Work order: Which lines in the data below contain the word "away"? Pull each of them out.

Available data:
____________

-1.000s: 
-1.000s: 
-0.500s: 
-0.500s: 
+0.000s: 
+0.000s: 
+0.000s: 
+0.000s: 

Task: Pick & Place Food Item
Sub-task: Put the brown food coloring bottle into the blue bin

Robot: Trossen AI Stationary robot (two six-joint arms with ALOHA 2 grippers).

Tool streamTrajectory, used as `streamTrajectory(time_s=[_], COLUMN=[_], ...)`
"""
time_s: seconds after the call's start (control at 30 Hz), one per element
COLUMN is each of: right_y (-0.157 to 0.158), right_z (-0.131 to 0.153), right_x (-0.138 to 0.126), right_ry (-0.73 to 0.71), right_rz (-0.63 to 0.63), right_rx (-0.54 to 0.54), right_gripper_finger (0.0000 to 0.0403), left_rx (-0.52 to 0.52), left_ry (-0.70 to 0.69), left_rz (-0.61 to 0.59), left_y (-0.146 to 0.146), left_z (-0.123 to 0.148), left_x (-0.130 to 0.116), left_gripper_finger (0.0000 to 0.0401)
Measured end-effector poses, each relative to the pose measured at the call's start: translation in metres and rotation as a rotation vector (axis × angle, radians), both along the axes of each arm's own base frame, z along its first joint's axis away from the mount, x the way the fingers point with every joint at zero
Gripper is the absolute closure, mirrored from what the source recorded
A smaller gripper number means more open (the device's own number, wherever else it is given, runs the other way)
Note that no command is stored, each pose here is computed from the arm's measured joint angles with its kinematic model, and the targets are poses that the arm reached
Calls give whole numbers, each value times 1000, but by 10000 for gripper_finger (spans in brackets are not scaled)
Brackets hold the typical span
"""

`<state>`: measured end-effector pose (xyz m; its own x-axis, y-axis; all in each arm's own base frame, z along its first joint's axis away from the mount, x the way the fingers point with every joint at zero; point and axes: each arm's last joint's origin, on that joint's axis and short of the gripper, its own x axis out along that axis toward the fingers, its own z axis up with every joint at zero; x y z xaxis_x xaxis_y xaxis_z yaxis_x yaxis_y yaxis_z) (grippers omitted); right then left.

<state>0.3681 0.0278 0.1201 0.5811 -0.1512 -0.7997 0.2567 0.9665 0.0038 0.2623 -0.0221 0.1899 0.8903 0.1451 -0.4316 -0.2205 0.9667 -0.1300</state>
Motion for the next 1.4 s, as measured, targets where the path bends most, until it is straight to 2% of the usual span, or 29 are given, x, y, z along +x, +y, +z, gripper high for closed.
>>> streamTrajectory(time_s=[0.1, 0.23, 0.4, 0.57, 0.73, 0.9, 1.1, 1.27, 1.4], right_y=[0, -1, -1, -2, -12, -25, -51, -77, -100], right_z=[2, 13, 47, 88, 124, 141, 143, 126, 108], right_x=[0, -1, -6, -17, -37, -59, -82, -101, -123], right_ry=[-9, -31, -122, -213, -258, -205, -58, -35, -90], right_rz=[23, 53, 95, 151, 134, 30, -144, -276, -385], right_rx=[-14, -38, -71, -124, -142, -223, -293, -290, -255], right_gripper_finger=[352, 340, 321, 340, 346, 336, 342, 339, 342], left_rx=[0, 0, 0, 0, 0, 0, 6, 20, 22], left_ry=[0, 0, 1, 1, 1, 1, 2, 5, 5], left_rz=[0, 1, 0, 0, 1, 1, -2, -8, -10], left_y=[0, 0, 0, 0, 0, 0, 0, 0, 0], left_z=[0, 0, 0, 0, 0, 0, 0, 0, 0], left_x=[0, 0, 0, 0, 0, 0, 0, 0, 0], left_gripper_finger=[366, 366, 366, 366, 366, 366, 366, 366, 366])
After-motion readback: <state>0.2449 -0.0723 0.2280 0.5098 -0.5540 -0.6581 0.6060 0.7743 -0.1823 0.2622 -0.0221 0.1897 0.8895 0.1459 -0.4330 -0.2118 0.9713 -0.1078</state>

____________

Written reply:
Measured end-effector poses, each relative to the pose measured at the call's start: translation in metres and rotation as a rotation vector (axis × angle, radians), both along the axes of each arm's own base frame, z along its first joint's axis away from the mount, x the way the fingers point with every joint at zero
`<state>`: measured end-effector pose (xyz m; its own x-axis, y-axis; all in each arm's own base frame, z along its first joint's axis away from the mount, x the way the fingers point with every joint at zero; point and axes: each arm's last joint's origin, on that joint's axis and short of the gripper, its own x axis out along that axis toward the fingers, its own z axis up with every joint at zero; x y z xaxis_x xaxis_y xaxis_z yaxis_x yaxis_y yaxis_z) (grippers omitted); right then left.

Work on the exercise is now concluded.